The proinflammatory state induced by tumor necrosis factor-α (TNF-α) has been shown to decrease AMPK activity in skeletal muscle. It has recently been proved that anti-inflammatory agents like salsalate activate AMPK and have improved the glycemic status. During inflammation, there is oxidative stress that causes increased levels of leptin, interleukin (IL)-6, and TNF-α and decreased levels of adiponectin and ghrelin, which are all factors associated with dyslipidemia and insulin resistance. Adiponectin is a potent stimulator of AMPK activity, and thus its reduction inversely affects the glucose utility and lipid levels. Leptin is an important hormone involved in this disorder as it increases the fatty acid oxidation and suppresses the appetite through its action on the hypothalamus. The proinflammatory state also increases the tendency for atherogenesis and increases the expression of NF-κB by the endothelial cells. Hepatic insulin resistance is seen in patients with high DAG content and protein kinase C activation.4


Nonalcoholic Fatty Liver Disease

Nonalcoholic fatty liver disease (NAFLD) is a spectrum of liver damage ranging from simple steatosis to fibrosis. Insulin resistance increases plasma insulin and glucose levels. This will result in de novo lipogenesis in the liver, resulting in high levels of free fatty acid. Esterification of free fatty acids in the liver leads to triglyceride synthesis and accumulation causing steatosis. Excess dietary fat also results in similar conditions due to the accumulation of triglycerides in the liver.5 Thirty-three percent of patients with NAFLD had all components of metabolic syndrome and 90% had at least one component. Steatosis is 3.4 times more in obese individual when compared to a normal individual.6


Polycystic ovarian syndrome (PCOS) is characterized by increased ovarian androgen production and deregulated gonadotropin secretion. A study conducted to obtain the prevalence of metabolic syndrome in women with PCOS showed that about 37.5% had metabolic syndrome. This constituted about one-third of the women attending the infertility clinic. The study also showed that women who were more than 25 years and with a waist: hip ratio of more than 0.85 were the risk factors for metabolic syndrome.7 It was found that 93% of the women had dyslipidemia, which stresses the need for screening these patients for such abnormalities to prevent the genesis of metabolic syndrome.

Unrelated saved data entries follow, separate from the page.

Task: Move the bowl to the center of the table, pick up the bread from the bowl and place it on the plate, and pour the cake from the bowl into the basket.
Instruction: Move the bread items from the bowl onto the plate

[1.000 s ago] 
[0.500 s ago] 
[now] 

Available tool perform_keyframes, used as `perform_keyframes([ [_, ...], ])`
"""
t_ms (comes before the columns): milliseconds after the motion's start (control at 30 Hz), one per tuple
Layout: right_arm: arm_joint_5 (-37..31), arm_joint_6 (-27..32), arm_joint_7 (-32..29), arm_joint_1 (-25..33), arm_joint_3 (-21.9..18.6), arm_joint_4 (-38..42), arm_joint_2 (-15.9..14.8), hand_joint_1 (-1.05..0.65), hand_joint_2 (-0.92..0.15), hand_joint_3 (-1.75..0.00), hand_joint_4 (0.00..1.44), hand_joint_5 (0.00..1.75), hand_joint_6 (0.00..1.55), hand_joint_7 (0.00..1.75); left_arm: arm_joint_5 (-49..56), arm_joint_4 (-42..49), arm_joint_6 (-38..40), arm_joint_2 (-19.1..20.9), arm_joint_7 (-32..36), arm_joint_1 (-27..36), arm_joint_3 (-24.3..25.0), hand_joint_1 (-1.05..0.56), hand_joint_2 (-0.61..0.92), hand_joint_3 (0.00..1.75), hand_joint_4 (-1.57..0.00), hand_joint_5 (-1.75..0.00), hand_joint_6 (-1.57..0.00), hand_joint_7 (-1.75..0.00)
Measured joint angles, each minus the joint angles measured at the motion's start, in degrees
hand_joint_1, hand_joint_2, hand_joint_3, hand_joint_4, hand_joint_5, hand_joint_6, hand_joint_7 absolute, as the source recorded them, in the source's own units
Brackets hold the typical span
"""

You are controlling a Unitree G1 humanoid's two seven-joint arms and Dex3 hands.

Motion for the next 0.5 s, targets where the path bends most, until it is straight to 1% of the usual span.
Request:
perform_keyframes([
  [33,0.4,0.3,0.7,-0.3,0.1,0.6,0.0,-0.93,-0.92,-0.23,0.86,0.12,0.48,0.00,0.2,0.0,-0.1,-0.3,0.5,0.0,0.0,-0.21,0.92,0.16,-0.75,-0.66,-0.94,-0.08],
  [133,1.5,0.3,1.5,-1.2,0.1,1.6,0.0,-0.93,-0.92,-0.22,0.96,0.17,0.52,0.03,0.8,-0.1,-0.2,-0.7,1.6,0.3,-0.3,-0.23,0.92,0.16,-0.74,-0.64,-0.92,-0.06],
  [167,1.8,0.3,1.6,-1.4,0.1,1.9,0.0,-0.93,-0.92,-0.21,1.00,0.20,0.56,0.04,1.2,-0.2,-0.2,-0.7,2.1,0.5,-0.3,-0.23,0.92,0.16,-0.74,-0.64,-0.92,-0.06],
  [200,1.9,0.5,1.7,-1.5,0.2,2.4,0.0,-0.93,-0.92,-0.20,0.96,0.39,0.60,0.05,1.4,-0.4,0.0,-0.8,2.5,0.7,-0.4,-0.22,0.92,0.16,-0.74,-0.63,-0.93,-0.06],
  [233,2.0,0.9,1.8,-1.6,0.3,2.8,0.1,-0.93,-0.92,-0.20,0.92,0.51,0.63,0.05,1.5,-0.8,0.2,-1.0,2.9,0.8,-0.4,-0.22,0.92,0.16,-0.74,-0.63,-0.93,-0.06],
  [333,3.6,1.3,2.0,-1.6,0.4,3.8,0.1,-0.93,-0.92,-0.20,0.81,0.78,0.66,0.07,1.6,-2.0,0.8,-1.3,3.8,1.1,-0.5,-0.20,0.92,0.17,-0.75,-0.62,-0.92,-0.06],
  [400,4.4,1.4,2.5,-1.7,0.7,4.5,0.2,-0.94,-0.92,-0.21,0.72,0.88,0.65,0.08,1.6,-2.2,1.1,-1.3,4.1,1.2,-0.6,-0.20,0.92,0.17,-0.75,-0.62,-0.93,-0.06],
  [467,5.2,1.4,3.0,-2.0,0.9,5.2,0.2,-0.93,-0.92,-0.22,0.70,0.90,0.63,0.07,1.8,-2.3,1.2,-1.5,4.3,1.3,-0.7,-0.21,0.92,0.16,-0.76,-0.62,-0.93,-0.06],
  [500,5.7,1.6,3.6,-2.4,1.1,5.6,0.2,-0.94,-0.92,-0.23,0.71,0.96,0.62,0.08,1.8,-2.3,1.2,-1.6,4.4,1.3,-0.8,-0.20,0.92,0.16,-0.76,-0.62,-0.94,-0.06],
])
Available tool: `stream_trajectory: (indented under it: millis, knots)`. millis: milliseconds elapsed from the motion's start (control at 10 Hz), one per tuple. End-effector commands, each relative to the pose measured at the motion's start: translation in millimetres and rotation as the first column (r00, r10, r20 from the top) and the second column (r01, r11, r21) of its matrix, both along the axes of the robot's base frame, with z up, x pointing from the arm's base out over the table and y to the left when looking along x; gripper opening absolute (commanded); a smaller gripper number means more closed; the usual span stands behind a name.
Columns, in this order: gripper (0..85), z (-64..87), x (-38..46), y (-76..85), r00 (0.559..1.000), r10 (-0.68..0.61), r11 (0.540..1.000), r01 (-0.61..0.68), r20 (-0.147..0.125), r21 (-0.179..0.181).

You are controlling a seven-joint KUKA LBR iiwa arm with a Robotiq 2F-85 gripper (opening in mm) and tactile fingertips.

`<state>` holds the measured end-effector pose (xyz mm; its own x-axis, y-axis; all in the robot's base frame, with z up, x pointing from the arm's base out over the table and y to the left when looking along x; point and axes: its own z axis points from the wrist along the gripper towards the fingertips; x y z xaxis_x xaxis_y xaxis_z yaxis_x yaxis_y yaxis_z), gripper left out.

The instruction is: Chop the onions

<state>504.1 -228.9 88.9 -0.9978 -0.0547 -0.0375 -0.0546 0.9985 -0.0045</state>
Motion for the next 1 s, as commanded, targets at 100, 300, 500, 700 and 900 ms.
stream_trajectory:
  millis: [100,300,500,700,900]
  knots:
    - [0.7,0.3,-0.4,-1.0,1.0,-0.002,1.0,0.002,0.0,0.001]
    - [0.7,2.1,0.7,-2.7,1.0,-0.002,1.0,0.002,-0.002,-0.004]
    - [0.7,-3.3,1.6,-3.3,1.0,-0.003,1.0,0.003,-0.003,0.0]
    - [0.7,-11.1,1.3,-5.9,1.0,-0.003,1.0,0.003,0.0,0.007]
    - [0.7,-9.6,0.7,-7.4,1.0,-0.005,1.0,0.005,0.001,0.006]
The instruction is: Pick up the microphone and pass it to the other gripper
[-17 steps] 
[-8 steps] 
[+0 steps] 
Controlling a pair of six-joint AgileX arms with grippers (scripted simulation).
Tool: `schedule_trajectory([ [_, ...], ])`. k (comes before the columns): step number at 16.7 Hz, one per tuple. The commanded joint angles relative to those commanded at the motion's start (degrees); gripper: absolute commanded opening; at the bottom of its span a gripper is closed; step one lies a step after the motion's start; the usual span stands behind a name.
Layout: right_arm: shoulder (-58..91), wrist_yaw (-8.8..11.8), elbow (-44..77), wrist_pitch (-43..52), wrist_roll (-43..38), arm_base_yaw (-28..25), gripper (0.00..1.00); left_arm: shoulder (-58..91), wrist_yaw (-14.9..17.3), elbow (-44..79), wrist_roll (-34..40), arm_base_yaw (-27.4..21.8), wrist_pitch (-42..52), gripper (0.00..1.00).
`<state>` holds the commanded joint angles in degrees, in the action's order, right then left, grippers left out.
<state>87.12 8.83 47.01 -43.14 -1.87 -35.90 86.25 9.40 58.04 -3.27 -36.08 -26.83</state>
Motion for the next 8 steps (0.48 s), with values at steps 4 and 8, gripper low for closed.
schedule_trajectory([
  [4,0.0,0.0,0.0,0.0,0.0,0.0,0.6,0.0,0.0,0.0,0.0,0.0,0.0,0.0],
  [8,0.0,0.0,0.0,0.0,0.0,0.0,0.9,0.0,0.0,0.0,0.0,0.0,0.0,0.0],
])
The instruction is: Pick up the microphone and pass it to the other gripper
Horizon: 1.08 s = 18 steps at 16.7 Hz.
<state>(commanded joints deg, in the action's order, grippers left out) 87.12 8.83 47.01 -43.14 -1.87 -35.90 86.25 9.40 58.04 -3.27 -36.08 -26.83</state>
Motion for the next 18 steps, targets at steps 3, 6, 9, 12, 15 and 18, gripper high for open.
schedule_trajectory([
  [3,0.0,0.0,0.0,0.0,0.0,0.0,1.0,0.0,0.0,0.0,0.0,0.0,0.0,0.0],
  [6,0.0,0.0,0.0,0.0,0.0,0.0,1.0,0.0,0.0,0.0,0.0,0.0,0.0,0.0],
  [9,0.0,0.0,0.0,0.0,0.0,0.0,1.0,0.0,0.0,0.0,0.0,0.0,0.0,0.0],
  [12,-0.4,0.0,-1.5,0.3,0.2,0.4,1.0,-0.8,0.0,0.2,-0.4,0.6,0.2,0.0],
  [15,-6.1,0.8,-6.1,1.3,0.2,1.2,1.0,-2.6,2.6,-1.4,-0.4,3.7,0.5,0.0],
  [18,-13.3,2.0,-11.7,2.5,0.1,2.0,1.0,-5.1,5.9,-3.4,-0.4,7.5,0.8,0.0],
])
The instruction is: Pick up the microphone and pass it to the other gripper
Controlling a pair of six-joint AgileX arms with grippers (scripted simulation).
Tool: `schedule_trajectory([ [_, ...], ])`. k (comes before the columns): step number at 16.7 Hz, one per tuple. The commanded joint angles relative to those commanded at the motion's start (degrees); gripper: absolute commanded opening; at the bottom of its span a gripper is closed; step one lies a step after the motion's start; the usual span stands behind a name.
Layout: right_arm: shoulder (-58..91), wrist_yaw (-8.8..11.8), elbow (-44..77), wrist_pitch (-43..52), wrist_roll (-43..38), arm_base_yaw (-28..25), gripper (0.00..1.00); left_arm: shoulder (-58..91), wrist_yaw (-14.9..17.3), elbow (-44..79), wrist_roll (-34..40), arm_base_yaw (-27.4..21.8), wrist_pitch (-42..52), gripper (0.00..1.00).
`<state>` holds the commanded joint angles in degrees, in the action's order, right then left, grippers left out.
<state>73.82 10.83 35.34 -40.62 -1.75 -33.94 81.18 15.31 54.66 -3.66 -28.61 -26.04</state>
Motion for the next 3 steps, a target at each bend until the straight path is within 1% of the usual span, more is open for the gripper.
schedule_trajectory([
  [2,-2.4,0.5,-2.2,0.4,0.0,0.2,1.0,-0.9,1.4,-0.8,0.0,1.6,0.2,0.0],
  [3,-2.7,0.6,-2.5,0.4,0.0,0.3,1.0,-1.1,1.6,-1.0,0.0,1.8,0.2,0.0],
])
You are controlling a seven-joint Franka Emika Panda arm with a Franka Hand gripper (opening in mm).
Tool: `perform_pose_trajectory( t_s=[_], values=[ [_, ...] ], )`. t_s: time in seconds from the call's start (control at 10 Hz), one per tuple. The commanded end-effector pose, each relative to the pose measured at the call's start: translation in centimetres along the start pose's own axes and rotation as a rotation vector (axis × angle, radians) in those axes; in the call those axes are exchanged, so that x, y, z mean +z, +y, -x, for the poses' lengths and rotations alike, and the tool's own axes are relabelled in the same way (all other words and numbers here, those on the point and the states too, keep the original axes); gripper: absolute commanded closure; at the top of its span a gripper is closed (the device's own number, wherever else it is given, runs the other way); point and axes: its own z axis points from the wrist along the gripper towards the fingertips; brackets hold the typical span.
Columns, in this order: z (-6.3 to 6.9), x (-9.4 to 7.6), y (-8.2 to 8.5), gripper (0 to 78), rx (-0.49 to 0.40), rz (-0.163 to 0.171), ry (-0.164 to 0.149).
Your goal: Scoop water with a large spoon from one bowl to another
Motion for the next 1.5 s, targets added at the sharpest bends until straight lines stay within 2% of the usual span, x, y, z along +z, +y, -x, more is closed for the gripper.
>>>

Carcinogenesis is individually linked to various components of metabolic syndrome, such as obesity, dyslipidemia, and type II diabetes mellitus. Excess weight and adiposity increase the levels of free fatty acid, TNF-α, resistin, and decreased levels of adiponectin. This results in insulin resistance and hyperinsulinemia that in turn leads to the reduced liver synthesis of insulin-like growth factor–binding protein (IGFBP-1).8 Thus, there is a raised level of free IGF in the circulation that acts on the insulin receptor and is responsible for the proliferation of cell and inhibition of apoptosis. Decreased level of adiponectin leads to an increase in IGF and vascular endothelial growth factor, resulting in angiogenesis and tumor growth. A meta-analysis shows the highest risk of sex-specific cancers like endometrial cancer and breast cancer in postmenopausal women. Other cancers that have a higher magnitude of risk are colorectal cancer, pancreatic cancer and prostate cancer.9


Distal symmetric polyneuropathy (DSP) is defined as neuropathic symptoms with at least one confirmatory test (peroneal conduction velocity, heavy monofilament, and vibration threshold). The mechanism involved in the development of neuropathy can be explained by vascular dysfunction as a result of altered mitochondrial function, dyslipidemia, and hyperglycemia. This leads to microangiopathy and endoneurial hypoxia, resulting in the accumulation of reactive oxygen species and neuropathy.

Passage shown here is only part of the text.